Nothing in the copy should be a picture; everything else in the listing is to be restated exactly.

= Beginning of Section =

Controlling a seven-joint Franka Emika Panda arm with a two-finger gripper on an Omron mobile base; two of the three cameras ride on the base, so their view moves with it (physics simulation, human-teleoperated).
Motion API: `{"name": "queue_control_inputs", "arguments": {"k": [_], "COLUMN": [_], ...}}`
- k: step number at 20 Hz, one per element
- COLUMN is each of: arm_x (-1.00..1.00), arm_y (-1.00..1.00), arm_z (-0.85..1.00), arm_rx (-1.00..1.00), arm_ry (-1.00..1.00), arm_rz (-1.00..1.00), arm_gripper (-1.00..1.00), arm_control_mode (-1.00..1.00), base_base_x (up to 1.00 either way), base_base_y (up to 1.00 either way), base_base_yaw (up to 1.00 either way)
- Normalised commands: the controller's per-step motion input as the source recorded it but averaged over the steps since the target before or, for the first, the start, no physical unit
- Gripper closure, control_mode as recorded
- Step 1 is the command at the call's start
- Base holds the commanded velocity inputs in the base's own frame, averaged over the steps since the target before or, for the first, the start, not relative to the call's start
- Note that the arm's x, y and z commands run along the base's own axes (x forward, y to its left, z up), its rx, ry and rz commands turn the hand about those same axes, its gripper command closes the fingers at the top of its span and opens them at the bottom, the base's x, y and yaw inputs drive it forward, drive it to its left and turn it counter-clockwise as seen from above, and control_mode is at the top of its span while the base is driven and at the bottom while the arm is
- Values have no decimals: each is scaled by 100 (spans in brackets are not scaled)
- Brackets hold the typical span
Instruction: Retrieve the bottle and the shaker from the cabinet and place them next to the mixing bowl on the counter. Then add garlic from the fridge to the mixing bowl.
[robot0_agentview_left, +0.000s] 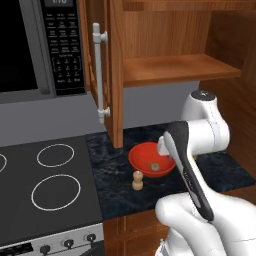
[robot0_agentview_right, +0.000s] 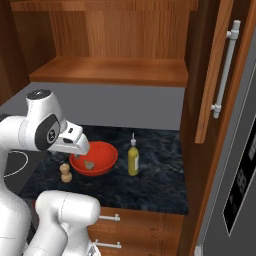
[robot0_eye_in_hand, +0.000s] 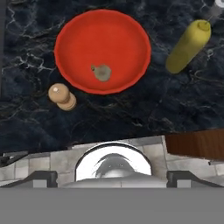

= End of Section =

Result
Controlling a seven-joint Franka Emika Panda arm with a two-finger gripper on an Omron mobile base; two of the three cameras ride on the base, so their view moves with it (physics simulation, human-teleoperated).
Motion API: `{"name": "queue_control_inputs", "arguments": {"k": [_], "COLUMN": [_], ...}}`
- k: step number at 20 Hz, one per element
- COLUMN is each of: arm_x (-1.00..1.00), arm_y (-1.00..1.00), arm_z (-0.85..1.00), arm_rx (-1.00..1.00), arm_ry (-1.00..1.00), arm_rz (-1.00..1.00), arm_gripper (-1.00..1.00), arm_control_mode (-1.00..1.00), base_base_x (up to 1.00 either way), base_base_y (up to 1.00 either way), base_base_yaw (up to 1.00 either way)
- Normalised commands: the controller's per-step motion input as the source recorded it but averaged over the steps since the target before or, for the first, the start, no physical unit
- Gripper closure, control_mode as recorded
- Step 1 is the command at the call's start
- Base holds the commanded velocity inputs in the base's own frame, averaged over the steps since the target before or, for the first, the start, not relative to the call's start
- Note that the arm's x, y and z commands run along the base's own axes (x forward, y to its left, z up), its rx, ry and rz commands turn the hand about those same axes, its gripper command closes the fingers at the top of its span and opens them at the bottom, the base's x, y and yaw inputs drive it forward, drive it to its left and turn it counter-clockwise as seen from above, and control_mode is at the top of its span while the base is driven and at the bottom while the arm is
- Values have no decimals: each is scaled by 100 (spans in brackets are not scaled)
- Brackets hold the typical span
Instruction: Retrieve the bottle and the shaker from the cabinet and place them next to the mixing bowl on the counter. Then add garlic from the fridge to the mixing bowl.
[robot0_agentview_left, +0.000s] 
[robot0_agentview_right, +0.000s] 
[robot0_eye_in_hand, +0.000s] 

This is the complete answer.